# [Assignment]
Which lines have the string "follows"? Copy all of them from the entries below.
── Dataset extract ──
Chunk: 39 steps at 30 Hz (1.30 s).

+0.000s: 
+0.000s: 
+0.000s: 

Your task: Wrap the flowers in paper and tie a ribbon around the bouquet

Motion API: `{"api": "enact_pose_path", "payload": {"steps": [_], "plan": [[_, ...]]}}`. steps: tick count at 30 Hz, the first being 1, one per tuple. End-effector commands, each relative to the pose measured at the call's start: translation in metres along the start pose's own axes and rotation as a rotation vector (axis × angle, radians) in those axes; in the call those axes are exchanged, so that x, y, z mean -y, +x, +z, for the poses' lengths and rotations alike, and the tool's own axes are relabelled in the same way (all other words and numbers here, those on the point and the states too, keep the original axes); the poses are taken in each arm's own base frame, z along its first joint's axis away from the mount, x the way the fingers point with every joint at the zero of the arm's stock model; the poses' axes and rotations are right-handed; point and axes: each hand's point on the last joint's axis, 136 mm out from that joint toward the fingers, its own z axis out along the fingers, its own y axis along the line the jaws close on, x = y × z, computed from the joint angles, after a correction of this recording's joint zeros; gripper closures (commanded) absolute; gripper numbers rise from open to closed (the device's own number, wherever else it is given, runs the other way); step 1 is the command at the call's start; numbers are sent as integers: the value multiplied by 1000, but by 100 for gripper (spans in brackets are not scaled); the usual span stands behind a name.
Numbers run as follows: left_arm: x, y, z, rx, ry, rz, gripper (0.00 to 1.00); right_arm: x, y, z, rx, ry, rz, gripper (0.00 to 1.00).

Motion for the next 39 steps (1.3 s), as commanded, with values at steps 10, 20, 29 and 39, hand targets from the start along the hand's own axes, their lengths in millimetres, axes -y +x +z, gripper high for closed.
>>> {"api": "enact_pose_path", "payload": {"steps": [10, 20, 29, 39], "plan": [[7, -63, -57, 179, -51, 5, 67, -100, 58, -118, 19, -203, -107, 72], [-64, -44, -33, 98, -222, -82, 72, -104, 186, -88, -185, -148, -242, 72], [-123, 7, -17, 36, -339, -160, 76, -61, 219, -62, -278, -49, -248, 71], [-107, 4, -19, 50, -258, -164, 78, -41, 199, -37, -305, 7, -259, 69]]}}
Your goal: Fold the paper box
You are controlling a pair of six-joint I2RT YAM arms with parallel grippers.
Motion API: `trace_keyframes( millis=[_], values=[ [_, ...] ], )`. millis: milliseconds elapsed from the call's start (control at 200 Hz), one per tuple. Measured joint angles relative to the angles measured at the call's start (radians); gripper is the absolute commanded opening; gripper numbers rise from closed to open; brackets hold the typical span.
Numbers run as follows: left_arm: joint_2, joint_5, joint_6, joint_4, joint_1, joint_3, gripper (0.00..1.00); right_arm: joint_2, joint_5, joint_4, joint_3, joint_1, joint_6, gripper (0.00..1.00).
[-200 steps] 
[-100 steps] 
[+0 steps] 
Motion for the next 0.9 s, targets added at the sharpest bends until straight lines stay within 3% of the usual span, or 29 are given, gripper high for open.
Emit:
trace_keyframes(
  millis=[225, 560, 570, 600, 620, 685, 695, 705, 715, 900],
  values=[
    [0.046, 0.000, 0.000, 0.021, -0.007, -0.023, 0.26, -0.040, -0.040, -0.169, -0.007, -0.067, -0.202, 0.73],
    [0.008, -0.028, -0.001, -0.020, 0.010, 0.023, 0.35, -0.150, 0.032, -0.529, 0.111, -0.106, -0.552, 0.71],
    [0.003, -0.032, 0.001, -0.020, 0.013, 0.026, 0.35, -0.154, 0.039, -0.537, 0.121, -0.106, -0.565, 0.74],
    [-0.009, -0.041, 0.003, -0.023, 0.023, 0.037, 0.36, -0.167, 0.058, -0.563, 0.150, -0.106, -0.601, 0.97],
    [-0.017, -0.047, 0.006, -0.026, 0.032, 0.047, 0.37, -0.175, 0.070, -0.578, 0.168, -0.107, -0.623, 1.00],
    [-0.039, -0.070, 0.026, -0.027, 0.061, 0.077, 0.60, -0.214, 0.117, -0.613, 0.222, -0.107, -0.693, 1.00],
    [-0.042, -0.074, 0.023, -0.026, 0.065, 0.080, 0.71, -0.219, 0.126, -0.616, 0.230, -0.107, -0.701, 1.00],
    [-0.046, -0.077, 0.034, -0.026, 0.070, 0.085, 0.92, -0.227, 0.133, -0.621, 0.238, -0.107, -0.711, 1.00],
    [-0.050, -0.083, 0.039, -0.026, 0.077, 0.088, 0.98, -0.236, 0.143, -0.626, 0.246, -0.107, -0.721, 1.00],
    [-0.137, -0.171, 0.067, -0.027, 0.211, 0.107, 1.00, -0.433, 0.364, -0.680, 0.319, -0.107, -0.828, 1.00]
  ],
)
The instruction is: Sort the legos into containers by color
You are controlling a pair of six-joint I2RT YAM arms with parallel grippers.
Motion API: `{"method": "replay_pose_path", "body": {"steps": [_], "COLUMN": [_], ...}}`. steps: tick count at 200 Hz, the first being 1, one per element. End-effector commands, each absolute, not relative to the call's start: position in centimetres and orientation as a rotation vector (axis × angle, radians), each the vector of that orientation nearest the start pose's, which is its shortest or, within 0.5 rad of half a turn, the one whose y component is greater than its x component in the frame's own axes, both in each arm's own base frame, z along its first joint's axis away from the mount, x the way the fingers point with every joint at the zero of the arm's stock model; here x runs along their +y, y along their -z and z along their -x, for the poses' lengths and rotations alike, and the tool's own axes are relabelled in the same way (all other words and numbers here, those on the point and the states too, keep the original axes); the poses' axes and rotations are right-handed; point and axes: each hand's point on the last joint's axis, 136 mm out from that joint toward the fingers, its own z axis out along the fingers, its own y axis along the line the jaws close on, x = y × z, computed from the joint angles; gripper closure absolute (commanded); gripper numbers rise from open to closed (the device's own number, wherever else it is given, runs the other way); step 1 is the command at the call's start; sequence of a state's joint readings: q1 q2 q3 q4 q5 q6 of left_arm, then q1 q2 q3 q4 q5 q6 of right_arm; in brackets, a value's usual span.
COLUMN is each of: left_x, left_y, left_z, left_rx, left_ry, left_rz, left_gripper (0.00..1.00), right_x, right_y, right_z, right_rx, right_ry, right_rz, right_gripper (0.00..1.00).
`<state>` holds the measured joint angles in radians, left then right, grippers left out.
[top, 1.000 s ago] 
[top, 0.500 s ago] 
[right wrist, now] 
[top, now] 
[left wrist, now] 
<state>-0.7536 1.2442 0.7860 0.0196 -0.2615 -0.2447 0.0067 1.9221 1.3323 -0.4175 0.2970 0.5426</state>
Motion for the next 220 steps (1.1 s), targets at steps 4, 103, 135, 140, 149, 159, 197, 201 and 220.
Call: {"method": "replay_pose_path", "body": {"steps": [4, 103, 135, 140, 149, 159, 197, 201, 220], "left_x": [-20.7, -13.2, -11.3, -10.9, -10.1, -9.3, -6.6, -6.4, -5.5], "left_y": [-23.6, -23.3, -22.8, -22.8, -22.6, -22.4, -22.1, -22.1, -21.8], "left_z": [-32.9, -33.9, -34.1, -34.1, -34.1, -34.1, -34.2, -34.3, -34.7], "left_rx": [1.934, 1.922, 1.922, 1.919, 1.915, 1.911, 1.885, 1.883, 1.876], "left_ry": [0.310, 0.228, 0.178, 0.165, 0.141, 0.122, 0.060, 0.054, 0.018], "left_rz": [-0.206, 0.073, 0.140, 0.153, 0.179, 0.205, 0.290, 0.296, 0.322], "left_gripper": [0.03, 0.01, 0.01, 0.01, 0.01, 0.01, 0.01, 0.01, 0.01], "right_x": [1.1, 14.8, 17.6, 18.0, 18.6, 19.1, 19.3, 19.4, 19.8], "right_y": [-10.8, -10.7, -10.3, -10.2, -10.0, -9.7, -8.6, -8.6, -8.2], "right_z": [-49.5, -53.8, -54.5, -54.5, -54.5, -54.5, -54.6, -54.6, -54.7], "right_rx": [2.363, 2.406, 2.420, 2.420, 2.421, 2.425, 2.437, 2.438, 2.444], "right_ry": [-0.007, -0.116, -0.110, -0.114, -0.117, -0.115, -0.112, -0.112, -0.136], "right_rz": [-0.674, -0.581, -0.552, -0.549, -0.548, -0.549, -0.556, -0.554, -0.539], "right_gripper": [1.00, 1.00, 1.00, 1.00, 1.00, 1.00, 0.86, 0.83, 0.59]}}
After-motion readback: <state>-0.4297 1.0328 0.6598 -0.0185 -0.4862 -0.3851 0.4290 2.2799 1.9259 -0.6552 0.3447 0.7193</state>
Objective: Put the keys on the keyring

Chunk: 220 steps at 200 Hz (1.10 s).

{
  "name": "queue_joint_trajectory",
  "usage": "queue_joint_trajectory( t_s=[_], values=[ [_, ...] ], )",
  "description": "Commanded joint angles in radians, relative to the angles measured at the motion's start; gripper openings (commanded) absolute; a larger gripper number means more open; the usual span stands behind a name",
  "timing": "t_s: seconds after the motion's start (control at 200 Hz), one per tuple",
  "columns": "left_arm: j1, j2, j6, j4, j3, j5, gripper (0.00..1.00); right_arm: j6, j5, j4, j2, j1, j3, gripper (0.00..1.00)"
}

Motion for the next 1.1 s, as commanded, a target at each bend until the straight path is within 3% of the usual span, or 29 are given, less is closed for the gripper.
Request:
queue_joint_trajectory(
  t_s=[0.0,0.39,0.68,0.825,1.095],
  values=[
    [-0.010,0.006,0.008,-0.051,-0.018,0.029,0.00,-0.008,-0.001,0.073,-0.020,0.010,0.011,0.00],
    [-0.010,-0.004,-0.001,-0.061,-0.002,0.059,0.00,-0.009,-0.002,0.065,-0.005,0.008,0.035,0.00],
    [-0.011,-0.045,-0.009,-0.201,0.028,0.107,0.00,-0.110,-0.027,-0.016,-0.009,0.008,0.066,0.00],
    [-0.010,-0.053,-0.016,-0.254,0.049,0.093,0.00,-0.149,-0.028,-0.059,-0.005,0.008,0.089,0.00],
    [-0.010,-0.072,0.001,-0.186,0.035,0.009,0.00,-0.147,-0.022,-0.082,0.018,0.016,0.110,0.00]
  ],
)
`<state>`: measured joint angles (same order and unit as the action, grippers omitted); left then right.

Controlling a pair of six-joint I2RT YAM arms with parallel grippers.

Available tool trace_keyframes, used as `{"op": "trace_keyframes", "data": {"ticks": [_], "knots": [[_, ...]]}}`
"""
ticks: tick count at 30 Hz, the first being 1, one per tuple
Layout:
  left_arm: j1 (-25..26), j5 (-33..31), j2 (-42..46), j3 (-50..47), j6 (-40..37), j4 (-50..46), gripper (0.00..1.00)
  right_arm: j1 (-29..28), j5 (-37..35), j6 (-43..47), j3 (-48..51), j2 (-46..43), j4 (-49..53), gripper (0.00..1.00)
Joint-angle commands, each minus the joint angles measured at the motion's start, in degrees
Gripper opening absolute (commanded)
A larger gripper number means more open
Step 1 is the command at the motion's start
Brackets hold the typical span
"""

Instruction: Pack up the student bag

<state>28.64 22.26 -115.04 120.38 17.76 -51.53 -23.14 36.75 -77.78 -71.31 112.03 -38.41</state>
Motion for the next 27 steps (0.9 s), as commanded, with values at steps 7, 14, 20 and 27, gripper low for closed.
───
# [Solved problem]
Numbers run as follows: left_arm: x, y, z, rx, ry, rz, gripper (0.00 to 1.00); right_arm: x, y, z, rx, ry, rz, gripper (0.00 to 1.00).
Numbers run as follows: left_arm: joint_2, joint_5, joint_6, joint_4, joint_1, joint_3, gripper (0.00..1.00); right_arm: joint_2, joint_5, joint_4, joint_3, joint_1, joint_6, gripper (0.00..1.00).

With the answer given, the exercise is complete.